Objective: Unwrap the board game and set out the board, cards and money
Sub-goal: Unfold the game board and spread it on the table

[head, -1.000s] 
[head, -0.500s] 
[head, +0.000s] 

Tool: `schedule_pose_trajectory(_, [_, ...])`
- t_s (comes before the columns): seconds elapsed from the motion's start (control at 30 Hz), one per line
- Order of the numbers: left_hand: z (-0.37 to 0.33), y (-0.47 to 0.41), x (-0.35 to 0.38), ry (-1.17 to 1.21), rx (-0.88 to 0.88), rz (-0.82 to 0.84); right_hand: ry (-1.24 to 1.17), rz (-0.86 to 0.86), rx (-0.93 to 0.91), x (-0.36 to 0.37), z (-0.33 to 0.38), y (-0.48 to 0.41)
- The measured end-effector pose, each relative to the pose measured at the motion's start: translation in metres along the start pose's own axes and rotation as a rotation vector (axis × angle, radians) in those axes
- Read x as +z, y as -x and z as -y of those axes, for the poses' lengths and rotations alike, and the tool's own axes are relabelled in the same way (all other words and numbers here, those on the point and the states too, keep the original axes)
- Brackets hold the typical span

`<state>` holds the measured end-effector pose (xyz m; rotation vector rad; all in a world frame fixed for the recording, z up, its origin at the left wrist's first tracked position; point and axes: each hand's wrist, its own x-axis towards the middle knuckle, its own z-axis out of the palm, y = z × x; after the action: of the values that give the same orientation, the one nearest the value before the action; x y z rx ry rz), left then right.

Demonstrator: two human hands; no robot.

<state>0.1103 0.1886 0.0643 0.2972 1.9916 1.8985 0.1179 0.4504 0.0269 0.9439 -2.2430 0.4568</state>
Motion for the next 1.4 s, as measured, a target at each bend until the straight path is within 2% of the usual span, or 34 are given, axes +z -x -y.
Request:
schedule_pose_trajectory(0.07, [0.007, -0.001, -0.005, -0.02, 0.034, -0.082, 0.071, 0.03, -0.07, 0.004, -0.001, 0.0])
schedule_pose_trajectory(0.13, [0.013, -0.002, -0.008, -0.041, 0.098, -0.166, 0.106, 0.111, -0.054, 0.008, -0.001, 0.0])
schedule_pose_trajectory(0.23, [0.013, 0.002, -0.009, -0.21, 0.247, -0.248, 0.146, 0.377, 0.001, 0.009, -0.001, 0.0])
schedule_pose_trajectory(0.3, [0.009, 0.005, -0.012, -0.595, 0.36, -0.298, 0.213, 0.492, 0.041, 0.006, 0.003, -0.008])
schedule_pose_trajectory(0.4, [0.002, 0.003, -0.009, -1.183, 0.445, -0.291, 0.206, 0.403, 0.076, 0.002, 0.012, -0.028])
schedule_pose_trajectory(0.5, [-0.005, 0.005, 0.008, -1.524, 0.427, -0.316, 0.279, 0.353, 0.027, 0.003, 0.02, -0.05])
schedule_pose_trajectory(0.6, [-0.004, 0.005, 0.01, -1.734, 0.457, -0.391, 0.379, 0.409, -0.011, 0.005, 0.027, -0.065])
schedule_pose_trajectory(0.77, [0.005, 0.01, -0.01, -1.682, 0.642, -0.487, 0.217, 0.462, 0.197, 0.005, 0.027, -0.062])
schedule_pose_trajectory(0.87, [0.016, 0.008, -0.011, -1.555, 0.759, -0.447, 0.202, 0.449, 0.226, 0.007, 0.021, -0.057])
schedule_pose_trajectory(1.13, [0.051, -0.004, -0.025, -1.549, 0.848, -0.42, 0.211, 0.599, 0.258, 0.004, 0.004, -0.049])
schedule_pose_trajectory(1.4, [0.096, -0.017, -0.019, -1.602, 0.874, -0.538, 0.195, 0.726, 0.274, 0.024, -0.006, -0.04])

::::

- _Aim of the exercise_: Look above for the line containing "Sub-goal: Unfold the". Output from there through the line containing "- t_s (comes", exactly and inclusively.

- _Result_:
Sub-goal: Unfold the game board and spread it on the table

[head, -1.000s] 
[head, -0.500s] 
[head, +0.000s] 

Tool: `schedule_pose_trajectory(_, [_, ...])`
- t_s (comes before the columns): seconds elapsed from the motion's start (control at 30 Hz), one per line

For this exercise, nothing further remains to be done.